Electronic supplementary material
The online version of this article (doi:10.1007/s00262-013-1402-1) contains supplementary material, which is available to authorized users.
Keywords: Invasive colon carcinoma, Immunotherapy, Human γδ T cells, Orthotopic mouse xenograft model, Bioluminescence imaging
Introduction
Colorectal carcinoma (CRC) remains one of the leading causes of cancer death worldwide. CRC develops slowly from colorectal hyperplasia to adenoma and then to invasive carcinoma, but progress rapidly to the metastatic phase. The most frequent sites of metastases are the lungs and the liver, due to the influence of definite circulation patterns and specific molecular interactions that favor the retention of colonic carcinoma cells in these organs [1].
Recent investigation of the CRC primary tumor microenvironment revealed that the type, density, and in situ location of immune cells could predict the clinical outcome of CRC patients [2, 3]. The intratumoral density of CD8+ αβ T cell cytotoxic effectors and the expression of genes related to cytotoxicity were associated with a better clinical outcome in CRC patients [4, 5]. Such discoveries encourage the development of novel anti-CRC treatments that aim at manipulating own patients’ cytotoxic effectors.

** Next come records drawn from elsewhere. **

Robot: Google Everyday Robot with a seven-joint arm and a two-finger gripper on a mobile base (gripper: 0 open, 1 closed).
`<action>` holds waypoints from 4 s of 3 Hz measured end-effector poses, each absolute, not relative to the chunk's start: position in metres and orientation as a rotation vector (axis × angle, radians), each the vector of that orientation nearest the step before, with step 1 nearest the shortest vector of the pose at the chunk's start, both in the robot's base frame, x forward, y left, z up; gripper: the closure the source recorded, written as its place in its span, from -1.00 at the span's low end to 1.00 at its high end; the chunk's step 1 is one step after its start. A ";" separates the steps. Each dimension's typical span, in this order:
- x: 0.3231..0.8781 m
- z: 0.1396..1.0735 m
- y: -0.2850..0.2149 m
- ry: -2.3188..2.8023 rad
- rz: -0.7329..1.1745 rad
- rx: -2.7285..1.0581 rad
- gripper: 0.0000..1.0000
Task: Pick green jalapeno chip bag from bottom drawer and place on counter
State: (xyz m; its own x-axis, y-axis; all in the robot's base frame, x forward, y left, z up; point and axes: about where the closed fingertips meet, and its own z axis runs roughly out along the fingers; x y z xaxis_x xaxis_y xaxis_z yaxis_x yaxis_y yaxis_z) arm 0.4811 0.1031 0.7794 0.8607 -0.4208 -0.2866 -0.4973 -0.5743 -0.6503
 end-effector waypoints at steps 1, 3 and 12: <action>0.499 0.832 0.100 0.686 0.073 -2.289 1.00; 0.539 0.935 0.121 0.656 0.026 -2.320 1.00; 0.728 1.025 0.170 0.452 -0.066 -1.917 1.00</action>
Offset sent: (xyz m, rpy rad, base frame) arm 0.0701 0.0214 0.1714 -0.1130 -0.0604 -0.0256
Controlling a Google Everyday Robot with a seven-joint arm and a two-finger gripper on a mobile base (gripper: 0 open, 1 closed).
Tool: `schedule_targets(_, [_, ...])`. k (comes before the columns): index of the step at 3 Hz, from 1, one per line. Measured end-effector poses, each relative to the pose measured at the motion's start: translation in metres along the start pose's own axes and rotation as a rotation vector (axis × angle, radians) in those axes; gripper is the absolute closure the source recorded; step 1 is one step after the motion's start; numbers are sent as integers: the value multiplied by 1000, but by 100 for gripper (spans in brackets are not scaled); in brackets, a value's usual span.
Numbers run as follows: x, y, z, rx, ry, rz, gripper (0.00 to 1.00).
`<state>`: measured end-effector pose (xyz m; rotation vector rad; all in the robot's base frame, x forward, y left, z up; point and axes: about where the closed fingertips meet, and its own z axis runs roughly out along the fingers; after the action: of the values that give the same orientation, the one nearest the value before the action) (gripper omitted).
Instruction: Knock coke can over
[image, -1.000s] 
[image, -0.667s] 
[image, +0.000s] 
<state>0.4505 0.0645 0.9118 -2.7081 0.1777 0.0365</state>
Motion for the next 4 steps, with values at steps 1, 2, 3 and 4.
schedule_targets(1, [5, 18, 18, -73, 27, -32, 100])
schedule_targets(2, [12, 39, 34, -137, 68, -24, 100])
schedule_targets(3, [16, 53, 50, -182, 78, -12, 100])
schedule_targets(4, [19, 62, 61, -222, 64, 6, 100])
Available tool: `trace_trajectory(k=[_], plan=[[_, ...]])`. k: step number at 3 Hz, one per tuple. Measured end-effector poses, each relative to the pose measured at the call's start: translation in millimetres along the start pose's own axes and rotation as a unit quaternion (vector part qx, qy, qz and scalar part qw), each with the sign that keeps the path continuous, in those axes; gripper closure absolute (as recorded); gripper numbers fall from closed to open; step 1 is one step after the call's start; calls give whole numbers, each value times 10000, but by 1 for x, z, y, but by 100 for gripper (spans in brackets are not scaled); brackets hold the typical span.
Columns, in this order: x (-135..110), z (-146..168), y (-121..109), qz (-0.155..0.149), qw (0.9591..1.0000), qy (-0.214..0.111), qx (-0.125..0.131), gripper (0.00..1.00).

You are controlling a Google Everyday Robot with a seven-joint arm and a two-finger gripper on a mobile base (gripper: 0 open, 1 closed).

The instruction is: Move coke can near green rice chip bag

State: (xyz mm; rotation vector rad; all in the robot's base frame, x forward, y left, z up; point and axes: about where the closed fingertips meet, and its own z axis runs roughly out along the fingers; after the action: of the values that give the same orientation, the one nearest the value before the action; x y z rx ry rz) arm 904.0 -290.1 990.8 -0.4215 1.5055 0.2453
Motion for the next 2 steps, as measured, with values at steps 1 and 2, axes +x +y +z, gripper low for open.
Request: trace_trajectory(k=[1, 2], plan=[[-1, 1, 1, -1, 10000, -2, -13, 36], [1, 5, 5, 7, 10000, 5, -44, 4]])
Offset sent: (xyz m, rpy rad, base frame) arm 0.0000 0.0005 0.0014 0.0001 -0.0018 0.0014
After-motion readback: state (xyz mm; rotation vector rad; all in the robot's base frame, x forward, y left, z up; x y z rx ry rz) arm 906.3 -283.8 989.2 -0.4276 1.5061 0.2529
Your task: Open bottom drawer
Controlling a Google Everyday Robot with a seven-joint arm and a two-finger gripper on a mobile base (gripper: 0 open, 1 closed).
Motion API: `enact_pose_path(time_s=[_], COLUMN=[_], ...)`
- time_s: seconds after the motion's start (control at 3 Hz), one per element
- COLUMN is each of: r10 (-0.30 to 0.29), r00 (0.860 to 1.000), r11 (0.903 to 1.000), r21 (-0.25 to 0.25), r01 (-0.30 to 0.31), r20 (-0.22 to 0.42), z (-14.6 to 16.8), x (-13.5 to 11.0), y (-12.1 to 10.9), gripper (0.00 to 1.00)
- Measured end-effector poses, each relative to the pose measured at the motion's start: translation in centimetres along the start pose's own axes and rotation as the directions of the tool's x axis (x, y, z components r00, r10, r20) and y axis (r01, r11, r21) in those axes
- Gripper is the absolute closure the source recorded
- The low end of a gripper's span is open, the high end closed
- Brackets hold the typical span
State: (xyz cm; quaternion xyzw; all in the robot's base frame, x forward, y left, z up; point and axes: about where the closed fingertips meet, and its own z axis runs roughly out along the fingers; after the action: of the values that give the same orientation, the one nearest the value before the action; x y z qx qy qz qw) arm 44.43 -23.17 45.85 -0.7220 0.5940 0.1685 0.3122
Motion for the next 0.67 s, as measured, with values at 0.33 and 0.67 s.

Among cytotoxic effectors, γδ T lymphocytes participate uniquely to the host protection against cancers by their capacity to quickly react against stress-induced cellular alterations [6, 7]. In physiological context, γδ T lymphocytes represent 0.5–5 % of T cells in the blood, while they constitute a substantial T cell fraction (30 %) in epithelial surfaces [8]. A majority of human peripheral blood γδ T cells express Vδ2+ γ9+ T cell-receptors (TCRs), in contrast to intraepithelial γδ T cells which are Vδ2− (Vδ1+ for most of them). In pathological situations, Vδ1+ γδ T cells may represent a substantial fraction of circulating T lymphocytes [9]. The reported capacities of Vδ1+ γδ T lymphocytes to infiltrate colon carcinomas [10] and to kill colon cancer cells in vitro [11, 12] make them potential candidates for novel immunotherapeutic protocols against CRC. However, their role in the immune surveillance against metastatic colon cancer has never been addressed.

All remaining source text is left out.